U.S. stocks rose in the fourth quarter, rebounding from third-quarter weakness, and the S&P 500 Index posted a positive total return for the seventh consecutive year. The U.S. economy expanded in 2015, but corporate earnings growth stagnated from a combination of lower oil prices, a strong dollar, and further slowing in emerging markets. U.S. bonds generally declined during the quarter, as Treasury yields increased and the Federal Reserve raised short-term interest rates on December 16. High yield bonds fared worst due to weakening fundamentals in energy, energy-related, and metals firms. Leveraged loans, which have less exposure to commodities, declined but held up much better.
The Capital Appreciation Fund returned 4.54% in the quarter compared with 7.04% for the S&P 500 Index and 3.67% for the Lipper Mixed-Asset Target Allocation Growth Funds Index. For the 12 months ended December 31, 2015, the fund returned 5.42% versus 1.38% for the S&P 500 Index and −0.54% for the Lipper Mixed-Asset Target Allocation Growth Funds Index. The fund's average annual total returns were 5.42%, 11.39%, and 8.54% for the 1-, 5-, and 10-year periods, respectively, as of December 31, 2015. The fund's expense ratio was 0.70% as of its fiscal year ended December 31, 2014.

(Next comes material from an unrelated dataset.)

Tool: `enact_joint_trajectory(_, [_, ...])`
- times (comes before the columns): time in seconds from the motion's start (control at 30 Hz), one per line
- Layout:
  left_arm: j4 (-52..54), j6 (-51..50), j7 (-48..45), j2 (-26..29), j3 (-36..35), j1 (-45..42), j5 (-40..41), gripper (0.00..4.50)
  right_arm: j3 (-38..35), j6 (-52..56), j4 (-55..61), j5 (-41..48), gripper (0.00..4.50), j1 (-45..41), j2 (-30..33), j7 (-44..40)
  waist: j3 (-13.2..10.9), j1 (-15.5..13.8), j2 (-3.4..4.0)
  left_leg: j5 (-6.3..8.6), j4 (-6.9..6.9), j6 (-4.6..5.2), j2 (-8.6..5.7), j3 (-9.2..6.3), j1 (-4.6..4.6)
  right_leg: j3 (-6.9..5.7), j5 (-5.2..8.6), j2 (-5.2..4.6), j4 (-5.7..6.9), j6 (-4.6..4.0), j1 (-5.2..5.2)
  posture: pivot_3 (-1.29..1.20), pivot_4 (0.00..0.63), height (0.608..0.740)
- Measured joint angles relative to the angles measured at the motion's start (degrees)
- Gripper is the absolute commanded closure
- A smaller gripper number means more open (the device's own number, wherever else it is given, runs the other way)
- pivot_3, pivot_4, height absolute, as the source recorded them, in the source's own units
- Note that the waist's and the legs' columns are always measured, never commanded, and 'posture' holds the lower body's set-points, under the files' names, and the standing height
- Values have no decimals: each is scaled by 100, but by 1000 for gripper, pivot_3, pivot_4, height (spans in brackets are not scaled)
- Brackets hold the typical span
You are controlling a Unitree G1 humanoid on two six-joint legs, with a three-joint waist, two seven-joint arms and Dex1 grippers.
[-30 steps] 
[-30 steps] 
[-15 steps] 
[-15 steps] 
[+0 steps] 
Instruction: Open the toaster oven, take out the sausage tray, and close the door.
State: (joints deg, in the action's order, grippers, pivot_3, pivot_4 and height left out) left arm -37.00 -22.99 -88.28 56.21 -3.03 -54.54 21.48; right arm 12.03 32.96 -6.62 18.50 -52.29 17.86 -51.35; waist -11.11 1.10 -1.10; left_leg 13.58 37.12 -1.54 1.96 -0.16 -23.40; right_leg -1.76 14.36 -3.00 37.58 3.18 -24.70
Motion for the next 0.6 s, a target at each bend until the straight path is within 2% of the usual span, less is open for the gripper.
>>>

For up-to-date standardized total returns, including the most recent month-end performance, please click on the Performance tab, above.
Current performance may be lower or higher than the quoted past performance, which cannot guarantee future results.
Share price, principal value, and return will vary and you may have a gain or loss when you sell your shares.
Our cash reserves increased during the quarter, as we sold select equities on strength and reduced exposure to fixed income securities with longer duration. Among equities, we opportunistically trimmed holdings in the health care, utilities, and consumer sectors that performed well as the market rebounded. We added to select financial stocks, as we believe there is leverage in this sector to rising interest rates and an improving economic environment. In fixed income, we trimmed select high yield and investment-grade corporate bond holdings. We continue to believe that high yield bonds are the most attractive asset class on a risk/reward basis, and we tend to favor the higher-quality tiers of the high yield market.
While your fund has been consistently underweight equities for the last couple of years due to elevated valuations, irrational euphoria in parts of the market, and decelerating earnings growth, the equity market correction at the start of 2016 is beginning to produce some interesting opportunities. We are hopeful that this correction will provide us with an opportunity to lower our substantial cash reserves.